A.  I met Claudio in Jan., 2001, on a gig at Vartan's, in Denver, when I was called in to sub for Jeff Jenkins on piano. Paul Warburton, a great bassist, who played with Bill Evans, was on the gig, too. I remember the first song we played, Love for Sale, felt so good right away that I knew I was in the company of a master rhythm section. I was surprised at what a big man Claudio was, because I was picturing a much smaller person. He explained to me that Slon was Russian for elephant.


Q.  Did you get to work with Claudio often during the time you knew him?

A.  After that night, I called Claudio for a wedding gig I had, not sure that he would be interested, but he was and after that we worked together a lot on gigs I booked at clubs, concerts, and private events.

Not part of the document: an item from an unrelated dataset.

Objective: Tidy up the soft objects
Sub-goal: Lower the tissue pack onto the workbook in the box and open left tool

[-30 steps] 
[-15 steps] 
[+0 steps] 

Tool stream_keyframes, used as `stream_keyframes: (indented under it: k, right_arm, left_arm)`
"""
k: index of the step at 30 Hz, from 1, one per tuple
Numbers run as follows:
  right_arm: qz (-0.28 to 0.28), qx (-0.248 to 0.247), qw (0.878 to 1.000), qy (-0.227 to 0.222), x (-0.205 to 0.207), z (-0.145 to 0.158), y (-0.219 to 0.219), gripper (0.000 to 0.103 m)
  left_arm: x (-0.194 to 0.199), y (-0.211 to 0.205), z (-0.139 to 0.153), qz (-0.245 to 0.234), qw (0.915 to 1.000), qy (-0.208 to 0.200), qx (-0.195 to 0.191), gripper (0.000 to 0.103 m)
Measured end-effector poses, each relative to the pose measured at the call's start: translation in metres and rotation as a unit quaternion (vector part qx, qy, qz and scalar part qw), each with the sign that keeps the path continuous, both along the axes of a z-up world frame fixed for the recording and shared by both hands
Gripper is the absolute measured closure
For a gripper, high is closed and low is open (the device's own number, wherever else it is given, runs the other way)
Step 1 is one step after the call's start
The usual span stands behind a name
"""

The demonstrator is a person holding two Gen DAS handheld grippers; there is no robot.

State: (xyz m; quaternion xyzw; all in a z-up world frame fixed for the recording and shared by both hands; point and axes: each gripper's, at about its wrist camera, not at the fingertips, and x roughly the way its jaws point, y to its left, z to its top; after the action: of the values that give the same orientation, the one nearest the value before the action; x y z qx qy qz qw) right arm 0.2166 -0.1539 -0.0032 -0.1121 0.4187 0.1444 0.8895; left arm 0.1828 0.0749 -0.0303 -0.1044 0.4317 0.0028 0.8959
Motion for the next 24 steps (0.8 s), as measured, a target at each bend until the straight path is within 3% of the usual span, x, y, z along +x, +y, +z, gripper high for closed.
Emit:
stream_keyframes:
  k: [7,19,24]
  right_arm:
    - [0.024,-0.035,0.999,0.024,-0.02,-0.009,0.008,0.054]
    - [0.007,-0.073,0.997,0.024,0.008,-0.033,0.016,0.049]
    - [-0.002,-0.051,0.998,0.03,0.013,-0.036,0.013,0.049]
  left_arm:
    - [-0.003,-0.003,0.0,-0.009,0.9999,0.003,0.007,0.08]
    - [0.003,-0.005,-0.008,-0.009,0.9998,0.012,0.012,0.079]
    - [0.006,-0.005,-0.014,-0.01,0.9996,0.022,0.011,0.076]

Q. What is your favorite recording on which Claudio plays, and what makes it your favorite?

A. I haven't heard many of his recordings, but what I have heard always sounds great. For that reason I'd have to say my own CD "Fascinating Rhythms" is my favorite. The great thing about his recordings is that he sounds exactly like he does live. He doesn't change his style at all- a totally natural player. It was great to hear him on my CD, because I could really focus on all the amazing things he was doing in a way I couldn't when I was playing, too.


Q.  Were you a fan of Brazilian music and Brazilian rhythms?

A.  I already loved Brazilian music when I met Claudio, that's why it was so great to play with him, because whatever I played, I heard the classic thing coming from him.


Q.  Did you ever record any albums with Claudio? If so, when? Are they still in print?

A.  We recorded my CD on Memorial Day, 2001, and I got my web site up and copies pressed in early 2002. I recorded it mostly to get gigs, but I also wanted it to be something that jazz stations and record companies might be interested in.


Q.  Do you have any interesting stories to relate here to our readers about Claudio's life and/or your own personal experiences with him?

A.  I loved talking to Claudio, not just about music. He was well informed about everything and had a cynical, humorous take on everything. I remember being impressed with his library - lots of books on Stravinsky, Nabokov, Bernstein, LBJ, Kennedy, etc., and millions of tapes, CDs and LPs. He played us a scratchy tape recorded at Jobim's house where everybody's hanging out drunk late at night and Jobim is talking and playing the piano--explaining something about a new song--amazing.


Q.  I've heard that Claudio had a tremendous sense of humor - what is your own experience with that, if any?

A.  I did a lot of gigs with Claudio and another Brazilian, Bijoux, on bass. It was fun for me to hear them joking and laughing non-stop in Portuguese. Occasionally, when something was especially funny, they would translate. Claudio always had a joke for any subject that came up. When we were joking about people who call you for little gigs months in advance, he told this joke about a contractor who had booked a big band for New Year's Eve way in advance. By the day before the gig, everyone had canceled. He tried frantically to find people, but all he could do was book an accordion and a bassoon. The day after the gig the hotel called to say it was the best music they'd ever had and they wanted them back next year. When the contractor called the duo and told them they had a gig for next New Year's, they said "great, we can leave our instruments there."


Q.  What would you like people to remember most about Claudio--as a person and as a musician?

A.  Claudio was a unique person, a combination of lots of different influences. He had a serious side and a humorous side. That shows in his playing style. Totally unique and irreplaceable. For me, hearing the history of jazz and bossa-nova in his playing was the biggest satisfaction, because a younger drummer couldn't have that depth. On the other hand, his style was current, not dated. He could also play very light, but with intensity, or really dig in. His uniqueness and genuineness as person and a musician is what I'll remember.

Thank you, Scott, for doing this interview!